Entretien avec Yee Chih-yen

Blue gate crossing est aussi un film sur les difficultés de communication, du langage au contact des corps.

Oui, mais comme cette quête d'identité qui caractérise mes personnages. A 17 ans, on se cherche, et on tente dans un premier temps d'identifier la nature des problèmes auxquels on est confronté, avant d'essayer par la suite d'y répondre. C'est déjà un grand pas de parvenir à en parler.

D'où ce côté romantique parfaitement assumé?

Chez nous, tout est plus romantique. Les adolescents aiment les films TV à l'eau de rose. Les Taiwanais vivent très longtemps chez leurs parents, certains jusqu'à 40 ans. Or, la première expérience sexuelle, c'est aussi une déclaration d'indépendance vis-à-vis des parents, une façon de leur dire au revoir. Un fait qui ne trompe pas: les plus grandes vedettes pop à Taiwan sont les plus inoffensives sexuellement, les moins agressives. Les stars masculines sont relativement asexuées.

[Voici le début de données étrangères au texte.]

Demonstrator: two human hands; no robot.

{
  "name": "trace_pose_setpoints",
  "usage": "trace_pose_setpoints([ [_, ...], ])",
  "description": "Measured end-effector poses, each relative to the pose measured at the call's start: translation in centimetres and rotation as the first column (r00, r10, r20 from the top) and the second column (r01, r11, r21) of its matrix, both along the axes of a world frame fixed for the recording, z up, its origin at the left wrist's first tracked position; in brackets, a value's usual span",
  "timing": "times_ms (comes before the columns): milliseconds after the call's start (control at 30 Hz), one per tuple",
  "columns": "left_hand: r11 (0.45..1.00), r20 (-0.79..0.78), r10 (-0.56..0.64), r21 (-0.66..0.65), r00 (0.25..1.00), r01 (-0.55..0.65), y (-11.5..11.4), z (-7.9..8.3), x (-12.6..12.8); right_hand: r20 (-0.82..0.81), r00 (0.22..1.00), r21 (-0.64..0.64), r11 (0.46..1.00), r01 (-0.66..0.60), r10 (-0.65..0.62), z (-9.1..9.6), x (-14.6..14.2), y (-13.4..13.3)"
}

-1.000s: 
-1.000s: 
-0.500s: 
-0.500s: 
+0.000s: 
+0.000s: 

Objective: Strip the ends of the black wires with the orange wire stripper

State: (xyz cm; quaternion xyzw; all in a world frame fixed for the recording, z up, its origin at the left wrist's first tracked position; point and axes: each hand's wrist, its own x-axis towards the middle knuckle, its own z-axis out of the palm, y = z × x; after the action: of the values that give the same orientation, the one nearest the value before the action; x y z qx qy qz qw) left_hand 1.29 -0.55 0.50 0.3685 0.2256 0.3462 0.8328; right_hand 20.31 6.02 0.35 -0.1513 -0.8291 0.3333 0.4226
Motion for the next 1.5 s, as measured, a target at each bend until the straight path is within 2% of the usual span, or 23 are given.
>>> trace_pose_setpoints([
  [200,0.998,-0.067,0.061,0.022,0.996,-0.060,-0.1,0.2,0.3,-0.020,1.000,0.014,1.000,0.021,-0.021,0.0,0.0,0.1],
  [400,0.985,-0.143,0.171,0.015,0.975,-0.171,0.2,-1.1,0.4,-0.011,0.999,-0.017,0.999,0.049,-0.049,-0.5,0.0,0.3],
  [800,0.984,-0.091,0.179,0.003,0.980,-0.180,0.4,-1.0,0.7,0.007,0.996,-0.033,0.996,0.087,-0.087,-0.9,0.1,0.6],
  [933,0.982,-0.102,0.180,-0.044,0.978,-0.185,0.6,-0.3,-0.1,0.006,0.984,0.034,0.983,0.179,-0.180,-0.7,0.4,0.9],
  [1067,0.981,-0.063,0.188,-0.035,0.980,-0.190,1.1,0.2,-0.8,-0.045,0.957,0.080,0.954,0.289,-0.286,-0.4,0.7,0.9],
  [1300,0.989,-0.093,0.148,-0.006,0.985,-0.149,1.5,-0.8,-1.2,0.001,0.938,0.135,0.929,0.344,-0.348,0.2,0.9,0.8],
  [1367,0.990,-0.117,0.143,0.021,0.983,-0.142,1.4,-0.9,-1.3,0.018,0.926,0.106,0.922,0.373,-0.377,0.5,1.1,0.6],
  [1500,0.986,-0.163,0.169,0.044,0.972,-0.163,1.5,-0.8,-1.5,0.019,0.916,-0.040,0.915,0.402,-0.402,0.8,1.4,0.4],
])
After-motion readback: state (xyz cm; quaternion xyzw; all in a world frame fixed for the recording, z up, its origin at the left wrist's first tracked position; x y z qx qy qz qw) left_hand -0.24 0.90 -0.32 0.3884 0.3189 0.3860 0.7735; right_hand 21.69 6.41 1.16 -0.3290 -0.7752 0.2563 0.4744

Appréhendez-vous la réaction des Occidentaux devant Blue gate crossing?

Non, au contraire, c'est passionnant de voir réagir des publics de culture et d'éducation différentes, qui n'ont donc pas le même rapport intime à ce qui est montré. J'ai pu observer à Cannes ces différences dans les réactions. Le public français voit le film comme une comédie romantique, quelque chose en apparence de léger, une histoire émouvante mais assez gaie. Les gens étaient touchés par l'histoire de ces trois adolescents pour qui tout est en devenir. A Taiwan, à chaque projection, les gens sont en larmes.